_PROBLEM DETAILS_:
Set down exactly the lines of the records from the top to the line containing "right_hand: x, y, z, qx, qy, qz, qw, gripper"; include both.

_PROVIDED DATA_:
+--

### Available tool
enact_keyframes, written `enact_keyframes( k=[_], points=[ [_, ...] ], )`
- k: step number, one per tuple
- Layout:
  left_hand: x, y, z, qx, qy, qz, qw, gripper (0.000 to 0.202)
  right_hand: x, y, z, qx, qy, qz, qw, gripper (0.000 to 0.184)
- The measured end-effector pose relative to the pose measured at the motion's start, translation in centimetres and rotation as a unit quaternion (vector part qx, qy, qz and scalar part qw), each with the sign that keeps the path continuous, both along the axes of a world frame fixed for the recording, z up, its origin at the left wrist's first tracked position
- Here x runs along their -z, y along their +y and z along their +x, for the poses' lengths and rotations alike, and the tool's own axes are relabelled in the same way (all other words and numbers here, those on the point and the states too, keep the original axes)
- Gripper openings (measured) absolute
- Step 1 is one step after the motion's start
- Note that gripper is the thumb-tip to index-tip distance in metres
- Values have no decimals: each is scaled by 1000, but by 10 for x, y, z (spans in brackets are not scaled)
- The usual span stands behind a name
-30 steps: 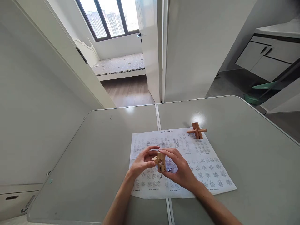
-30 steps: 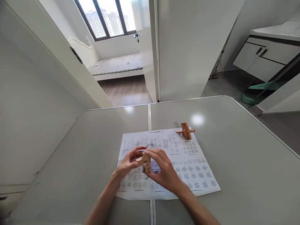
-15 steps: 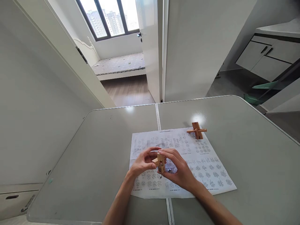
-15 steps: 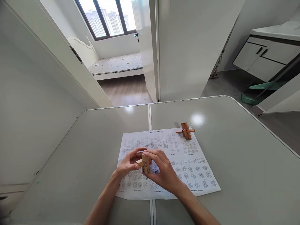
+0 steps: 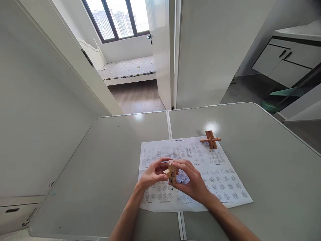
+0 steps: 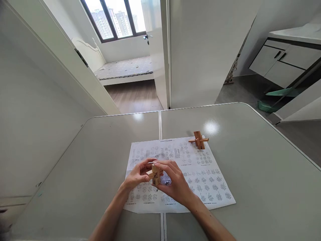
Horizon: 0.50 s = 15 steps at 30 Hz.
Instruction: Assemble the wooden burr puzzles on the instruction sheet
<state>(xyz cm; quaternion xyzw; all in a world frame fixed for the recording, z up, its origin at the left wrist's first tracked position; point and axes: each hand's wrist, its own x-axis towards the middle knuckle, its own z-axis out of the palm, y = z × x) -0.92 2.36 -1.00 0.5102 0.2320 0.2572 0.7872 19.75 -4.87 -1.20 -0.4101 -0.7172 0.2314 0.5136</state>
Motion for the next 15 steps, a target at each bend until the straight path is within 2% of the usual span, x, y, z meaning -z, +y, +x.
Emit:
enact_keyframes(
  k=[9, 15],
  points=[
    [-2, -2, 3, 6, -18, -10, 1000, 74, -3, 0, -3, -8, 1, 0, 1000, 66],
    [-3, -2, 4, -7, -13, 0, 1000, 65, 1, 0, -6, 12, -16, 21, 1000, 65]
  ],
)
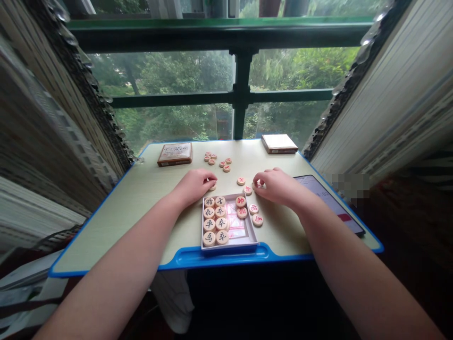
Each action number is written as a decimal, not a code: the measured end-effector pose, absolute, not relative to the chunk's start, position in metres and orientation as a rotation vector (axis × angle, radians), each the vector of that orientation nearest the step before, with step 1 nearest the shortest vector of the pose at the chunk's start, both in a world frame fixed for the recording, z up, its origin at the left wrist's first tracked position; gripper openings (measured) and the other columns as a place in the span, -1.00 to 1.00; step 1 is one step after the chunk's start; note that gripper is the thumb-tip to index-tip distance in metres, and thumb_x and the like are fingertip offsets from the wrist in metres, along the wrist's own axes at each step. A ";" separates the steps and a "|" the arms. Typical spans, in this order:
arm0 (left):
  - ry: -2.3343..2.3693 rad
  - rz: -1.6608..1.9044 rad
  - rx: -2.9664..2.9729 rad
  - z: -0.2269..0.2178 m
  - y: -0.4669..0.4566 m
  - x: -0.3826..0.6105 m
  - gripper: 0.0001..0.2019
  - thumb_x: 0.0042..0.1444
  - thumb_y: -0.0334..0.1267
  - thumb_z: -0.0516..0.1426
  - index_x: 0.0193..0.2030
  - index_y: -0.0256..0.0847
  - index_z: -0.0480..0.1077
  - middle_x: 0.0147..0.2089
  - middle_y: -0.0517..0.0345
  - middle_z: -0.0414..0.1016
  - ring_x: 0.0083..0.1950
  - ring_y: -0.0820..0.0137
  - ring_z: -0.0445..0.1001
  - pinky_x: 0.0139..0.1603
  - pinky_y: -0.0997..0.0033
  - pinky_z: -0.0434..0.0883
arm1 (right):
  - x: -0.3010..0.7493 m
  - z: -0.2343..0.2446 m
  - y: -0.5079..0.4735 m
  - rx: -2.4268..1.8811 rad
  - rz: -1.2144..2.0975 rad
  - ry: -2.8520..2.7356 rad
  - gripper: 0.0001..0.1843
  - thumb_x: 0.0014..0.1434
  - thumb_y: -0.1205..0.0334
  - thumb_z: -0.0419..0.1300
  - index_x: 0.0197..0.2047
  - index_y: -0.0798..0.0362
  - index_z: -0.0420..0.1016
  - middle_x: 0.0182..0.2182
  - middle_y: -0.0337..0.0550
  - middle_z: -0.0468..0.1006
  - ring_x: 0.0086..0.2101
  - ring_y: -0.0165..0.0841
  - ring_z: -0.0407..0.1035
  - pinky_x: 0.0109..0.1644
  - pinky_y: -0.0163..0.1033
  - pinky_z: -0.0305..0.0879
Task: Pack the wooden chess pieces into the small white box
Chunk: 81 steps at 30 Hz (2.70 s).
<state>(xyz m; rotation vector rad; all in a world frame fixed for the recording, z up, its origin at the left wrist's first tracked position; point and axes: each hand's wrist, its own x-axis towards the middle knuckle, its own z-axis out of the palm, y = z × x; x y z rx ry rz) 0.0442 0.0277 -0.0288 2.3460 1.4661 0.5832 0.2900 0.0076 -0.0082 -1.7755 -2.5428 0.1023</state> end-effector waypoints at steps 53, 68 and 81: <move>1.216 0.567 2.177 -0.022 0.006 0.063 -0.68 0.03 -0.09 0.10 -0.50 -0.31 0.50 -0.51 0.14 0.46 -0.46 0.47 0.33 -0.44 0.51 0.23 | 0.275 0.020 -0.025 -1.811 0.379 -2.705 -0.81 -0.06 0.14 0.11 -0.46 0.02 0.51 -0.51 -0.15 0.53 -0.52 -0.36 0.33 -0.54 -0.30 0.03; 1.208 0.677 2.043 -0.019 0.006 0.069 -0.77 -0.06 -0.24 0.13 -0.37 -0.32 0.57 -0.40 0.08 0.56 -0.36 0.40 0.44 -0.37 0.49 0.33 | 0.274 0.024 -0.036 -1.352 0.277 -2.641 -0.87 0.00 0.20 0.16 -0.33 -0.02 0.48 -0.37 -0.22 0.52 -0.44 -0.43 0.31 -0.41 -0.35 0.08; 1.202 0.586 2.150 -0.017 0.004 0.070 -0.77 -0.03 -0.23 0.10 -0.38 -0.27 0.56 -0.39 0.14 0.57 -0.36 0.42 0.43 -0.35 0.51 0.31 | 0.256 0.017 -0.053 -1.398 0.053 -2.786 -0.83 0.13 0.16 0.09 -0.33 0.03 0.47 -0.33 -0.11 0.53 -0.31 -0.30 0.41 -0.34 -0.29 0.16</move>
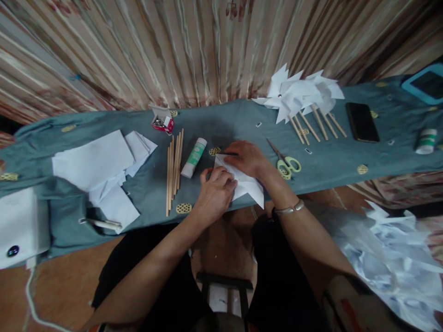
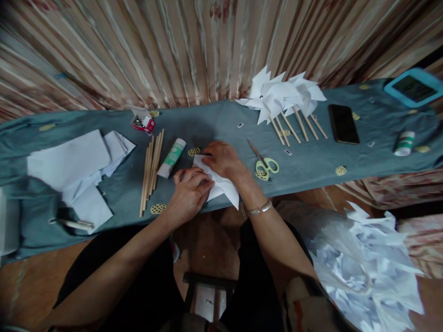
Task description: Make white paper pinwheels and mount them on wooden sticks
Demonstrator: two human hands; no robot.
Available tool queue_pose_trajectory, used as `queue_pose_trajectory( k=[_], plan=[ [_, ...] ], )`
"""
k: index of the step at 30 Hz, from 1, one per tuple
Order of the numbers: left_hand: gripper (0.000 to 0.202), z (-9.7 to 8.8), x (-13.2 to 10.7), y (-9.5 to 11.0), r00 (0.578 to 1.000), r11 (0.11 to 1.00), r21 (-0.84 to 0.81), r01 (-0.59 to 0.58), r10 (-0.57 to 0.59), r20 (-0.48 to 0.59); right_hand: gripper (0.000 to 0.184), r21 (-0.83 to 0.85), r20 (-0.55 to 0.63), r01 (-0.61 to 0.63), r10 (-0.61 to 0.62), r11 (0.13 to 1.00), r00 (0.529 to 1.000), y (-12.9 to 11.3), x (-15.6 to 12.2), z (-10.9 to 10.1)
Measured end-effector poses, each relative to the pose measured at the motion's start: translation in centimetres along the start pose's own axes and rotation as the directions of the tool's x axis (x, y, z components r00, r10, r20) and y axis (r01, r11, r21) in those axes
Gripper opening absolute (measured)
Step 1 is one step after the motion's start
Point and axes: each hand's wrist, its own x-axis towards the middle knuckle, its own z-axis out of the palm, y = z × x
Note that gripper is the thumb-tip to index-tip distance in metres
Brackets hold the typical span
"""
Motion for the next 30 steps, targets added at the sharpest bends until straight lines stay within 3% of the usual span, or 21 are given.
queue_pose_trajectory(
  k=[6,12,18,30],
  plan=[
    [0.019,0.2,-0.2,-0.1,0.999,1.000,0.010,0.002,-0.002,-0.034,0.016,0.201,0.045,-0.062,0.054,0.978,0.998,0.0,0.7,-0.7],
    [0.019,0.1,-0.3,0.0,1.000,1.000,0.004,0.012,-0.012,-0.019,0.018,0.380,-0.119,0.066,-0.022,0.923,0.993,0.7,0.0,-0.2],
    [0.020,0.0,-0.4,0.1,1.000,1.000,0.012,0.021,-0.020,-0.016,0.019,0.255,-0.222,0.137,-0.080,0.957,0.972,0.5,-1.8,0.1],
    [0.023,0.2,-0.5,0.0,0.999,1.000,0.007,-0.002,0.002,-0.052,0.021,0.086,-0.184,0.147,-0.129,0.985,0.974,0.5,-5.5,0.1]
  ],
)
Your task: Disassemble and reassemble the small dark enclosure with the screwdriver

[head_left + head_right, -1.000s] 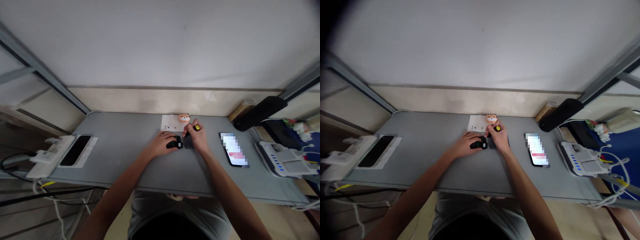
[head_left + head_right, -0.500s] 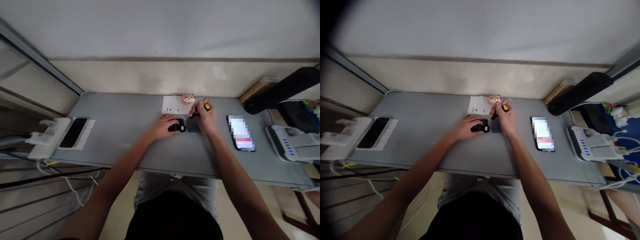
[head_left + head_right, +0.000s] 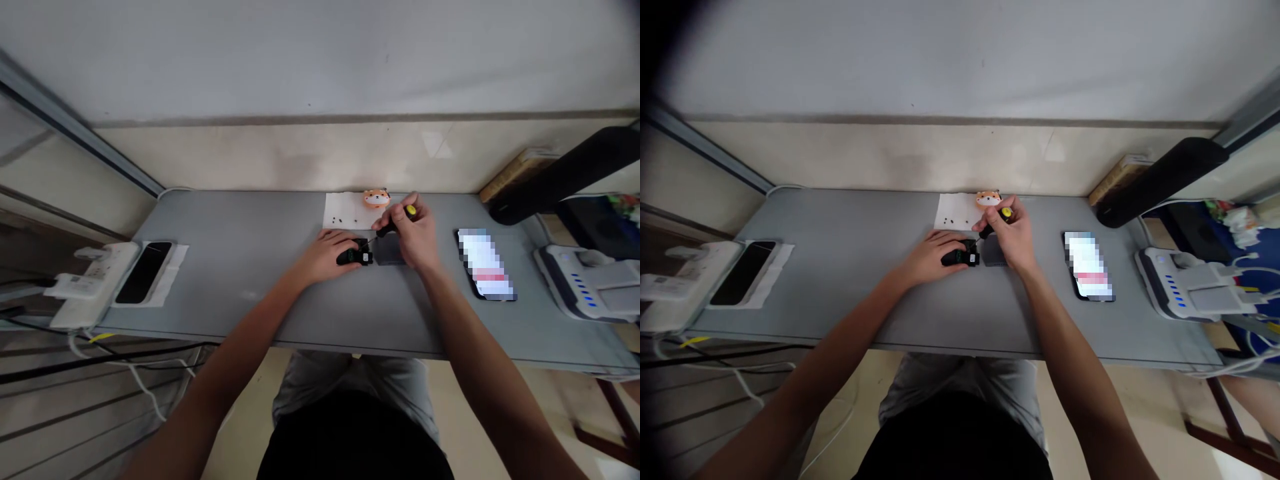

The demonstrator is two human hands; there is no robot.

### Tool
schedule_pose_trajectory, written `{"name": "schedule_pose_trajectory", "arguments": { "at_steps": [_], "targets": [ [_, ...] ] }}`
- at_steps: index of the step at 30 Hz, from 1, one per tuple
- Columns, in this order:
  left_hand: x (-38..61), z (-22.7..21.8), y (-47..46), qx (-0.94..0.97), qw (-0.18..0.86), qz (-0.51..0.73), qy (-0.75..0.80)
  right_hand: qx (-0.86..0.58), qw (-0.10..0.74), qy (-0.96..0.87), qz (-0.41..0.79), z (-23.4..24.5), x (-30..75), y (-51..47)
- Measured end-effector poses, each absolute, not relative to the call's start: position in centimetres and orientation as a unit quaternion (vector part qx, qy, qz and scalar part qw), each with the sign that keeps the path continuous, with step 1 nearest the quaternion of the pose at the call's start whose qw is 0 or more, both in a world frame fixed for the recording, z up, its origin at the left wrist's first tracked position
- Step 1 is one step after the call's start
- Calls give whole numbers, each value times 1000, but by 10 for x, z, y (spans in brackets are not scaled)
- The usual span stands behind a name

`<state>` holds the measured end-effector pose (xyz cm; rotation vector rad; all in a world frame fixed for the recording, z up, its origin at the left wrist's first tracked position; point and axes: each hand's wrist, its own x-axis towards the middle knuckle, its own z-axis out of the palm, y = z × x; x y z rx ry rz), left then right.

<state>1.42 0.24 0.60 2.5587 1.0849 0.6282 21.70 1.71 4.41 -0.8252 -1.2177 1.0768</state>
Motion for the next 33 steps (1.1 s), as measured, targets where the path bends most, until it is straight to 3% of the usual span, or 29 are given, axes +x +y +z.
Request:
{"name": "schedule_pose_trajectory", "arguments": {
  "at_steps": [10,17,20,23,28,33],
  "targets": [
    [15,6,2,878,150,231,392,-406,587,-634,297,47,211,12],
    [13,10,0,887,143,238,370,-371,607,-543,447,48,202,12],
    [13,8,0,888,137,242,367,-371,607,-543,447,47,198,10],
    [13,6,1,889,131,243,365,-385,583,-604,385,51,199,7],
    [12,10,0,893,119,245,359,-523,514,-663,150,58,215,6],
    [13,15,-1,892,126,246,357,-565,535,-599,188,53,228,12]
  ]
}}
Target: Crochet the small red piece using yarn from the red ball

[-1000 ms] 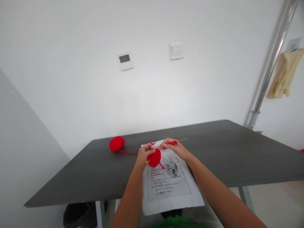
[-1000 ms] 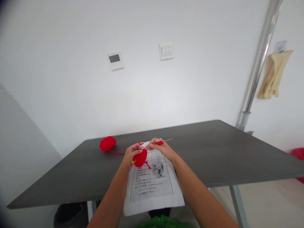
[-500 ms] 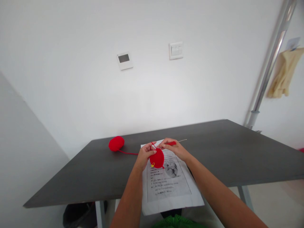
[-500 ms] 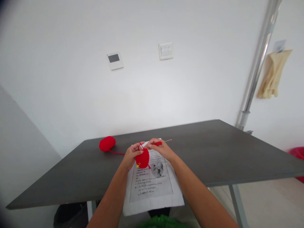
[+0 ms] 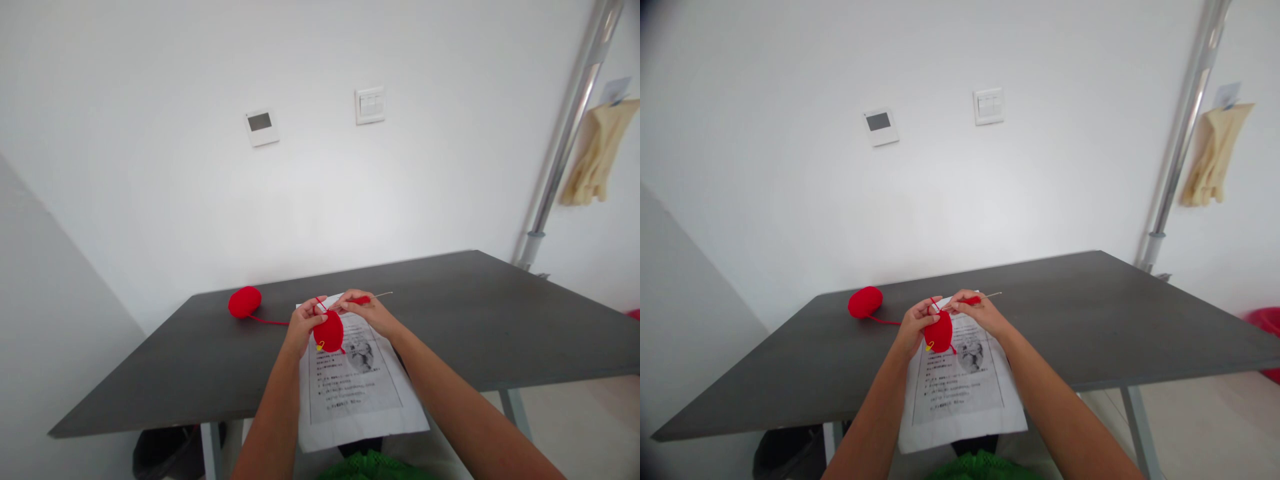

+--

_EXPECTED OUTPUT_:
### Available tool
enact_keyframes, written `enact_keyframes( k=[_], points=[ [_, ...] ], )`
- k: step number, one per tuple
- Layout:
  left_hand: x, y, z, qx, qy, qz, qw, gripper (0.000 to 0.202)
  right_hand: x, y, z, qx, qy, qz, qw, gripper (0.000 to 0.184)

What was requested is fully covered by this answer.